KRZP
- Gassville, Arkansas; United States;
- Broadcast area: Mountain Home, Arkansas, Norfork, Arkansas
- Frequency: 92.7 MHz
- Branding: Hot Country

Programming
- Format: Country

Ownership
- Owner: High Plains Radio Network, LLC
- Operator: E Radio Network, LLC
- Sister stations: KCMC-FM, KJMT

History
- First air date: 2011 (as KYMT)
- Former call signs: KYMT (2011–2015)

Technical information
- Licensing authority: FCC
- Facility ID: 189491
- Class: A
- ERP: 3,100 watts
- HAAT: 142 metres (466 ft)
- Transmitter coordinates: 36°20′36.7″N 92°25′31.0″W﻿ / ﻿36.343528°N 92.425278°W

Links
- Public license information: Public file; LMS;

= KRZP =

KRZP (92.7 FM) is a radio station licensed to the city of Gassville, Arkansas.
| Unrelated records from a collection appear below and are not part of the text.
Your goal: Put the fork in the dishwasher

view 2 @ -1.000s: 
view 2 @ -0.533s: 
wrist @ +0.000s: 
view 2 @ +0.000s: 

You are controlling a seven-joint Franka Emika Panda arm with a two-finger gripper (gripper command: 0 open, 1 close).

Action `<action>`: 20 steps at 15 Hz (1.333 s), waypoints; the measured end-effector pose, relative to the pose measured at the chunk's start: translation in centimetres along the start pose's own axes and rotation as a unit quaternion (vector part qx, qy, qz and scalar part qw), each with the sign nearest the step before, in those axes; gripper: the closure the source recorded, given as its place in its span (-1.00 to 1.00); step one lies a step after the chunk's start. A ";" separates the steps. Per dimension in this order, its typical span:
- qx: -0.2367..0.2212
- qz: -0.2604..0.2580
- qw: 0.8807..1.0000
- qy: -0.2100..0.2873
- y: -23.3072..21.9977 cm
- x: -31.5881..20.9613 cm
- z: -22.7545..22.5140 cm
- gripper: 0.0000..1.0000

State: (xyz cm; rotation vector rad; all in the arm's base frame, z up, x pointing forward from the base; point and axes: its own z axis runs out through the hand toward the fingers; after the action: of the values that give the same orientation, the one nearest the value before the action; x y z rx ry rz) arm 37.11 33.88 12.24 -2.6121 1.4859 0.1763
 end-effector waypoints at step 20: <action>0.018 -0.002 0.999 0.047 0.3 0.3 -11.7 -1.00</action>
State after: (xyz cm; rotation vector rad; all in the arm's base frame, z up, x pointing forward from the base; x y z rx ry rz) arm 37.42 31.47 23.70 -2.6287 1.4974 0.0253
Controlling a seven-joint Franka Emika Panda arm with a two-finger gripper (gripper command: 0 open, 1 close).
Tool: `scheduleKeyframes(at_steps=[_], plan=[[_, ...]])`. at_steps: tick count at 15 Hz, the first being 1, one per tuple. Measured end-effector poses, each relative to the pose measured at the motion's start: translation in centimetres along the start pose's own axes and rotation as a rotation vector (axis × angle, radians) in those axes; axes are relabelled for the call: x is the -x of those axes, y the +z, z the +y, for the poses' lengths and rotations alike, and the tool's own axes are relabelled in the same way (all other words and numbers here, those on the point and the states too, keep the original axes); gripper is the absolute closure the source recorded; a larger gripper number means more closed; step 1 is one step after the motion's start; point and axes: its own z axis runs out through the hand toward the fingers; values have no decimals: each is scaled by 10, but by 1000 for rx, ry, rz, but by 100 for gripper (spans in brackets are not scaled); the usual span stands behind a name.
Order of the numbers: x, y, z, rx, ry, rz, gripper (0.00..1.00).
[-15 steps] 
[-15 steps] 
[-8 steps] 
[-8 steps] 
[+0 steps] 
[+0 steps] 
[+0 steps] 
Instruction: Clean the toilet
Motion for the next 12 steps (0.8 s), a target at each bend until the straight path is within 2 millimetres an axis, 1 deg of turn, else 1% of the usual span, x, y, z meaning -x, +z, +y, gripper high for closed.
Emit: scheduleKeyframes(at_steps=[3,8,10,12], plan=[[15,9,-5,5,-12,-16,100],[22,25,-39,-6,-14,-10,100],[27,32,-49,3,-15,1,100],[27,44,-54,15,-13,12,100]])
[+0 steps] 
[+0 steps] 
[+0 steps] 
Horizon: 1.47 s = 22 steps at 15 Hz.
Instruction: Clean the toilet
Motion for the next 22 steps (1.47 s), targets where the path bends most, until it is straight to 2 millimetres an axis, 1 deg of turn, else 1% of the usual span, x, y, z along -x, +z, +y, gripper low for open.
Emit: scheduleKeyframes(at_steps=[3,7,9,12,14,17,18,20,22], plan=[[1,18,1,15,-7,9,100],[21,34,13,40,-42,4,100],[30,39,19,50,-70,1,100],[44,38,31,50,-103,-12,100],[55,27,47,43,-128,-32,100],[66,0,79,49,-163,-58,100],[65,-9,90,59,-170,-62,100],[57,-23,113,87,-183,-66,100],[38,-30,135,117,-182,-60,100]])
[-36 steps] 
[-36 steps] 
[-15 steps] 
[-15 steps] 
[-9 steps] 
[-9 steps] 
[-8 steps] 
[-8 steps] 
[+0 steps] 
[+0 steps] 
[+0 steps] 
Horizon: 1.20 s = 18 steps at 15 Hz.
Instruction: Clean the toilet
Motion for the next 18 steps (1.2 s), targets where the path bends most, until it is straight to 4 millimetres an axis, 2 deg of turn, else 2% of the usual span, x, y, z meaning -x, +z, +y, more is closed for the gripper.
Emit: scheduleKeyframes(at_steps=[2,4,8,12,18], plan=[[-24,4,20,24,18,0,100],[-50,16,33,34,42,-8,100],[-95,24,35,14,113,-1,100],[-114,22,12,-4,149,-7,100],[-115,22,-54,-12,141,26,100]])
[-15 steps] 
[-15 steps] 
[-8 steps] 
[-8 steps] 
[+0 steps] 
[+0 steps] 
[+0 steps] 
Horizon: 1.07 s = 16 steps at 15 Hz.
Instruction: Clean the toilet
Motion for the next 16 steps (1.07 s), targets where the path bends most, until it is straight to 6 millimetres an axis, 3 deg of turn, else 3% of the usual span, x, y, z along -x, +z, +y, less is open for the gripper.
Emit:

It is owned by High Plains Radio Network, LLC and operated by E Radio Network, LLC.

The station airs a country music format and is known as "Hot Country".

On March 31, 2023, KRZP changed its format from classic country to talk, branded as "Mountain Talk 92.7" (format moved from KJMT 97.1 FM Calico Rock, which went silent).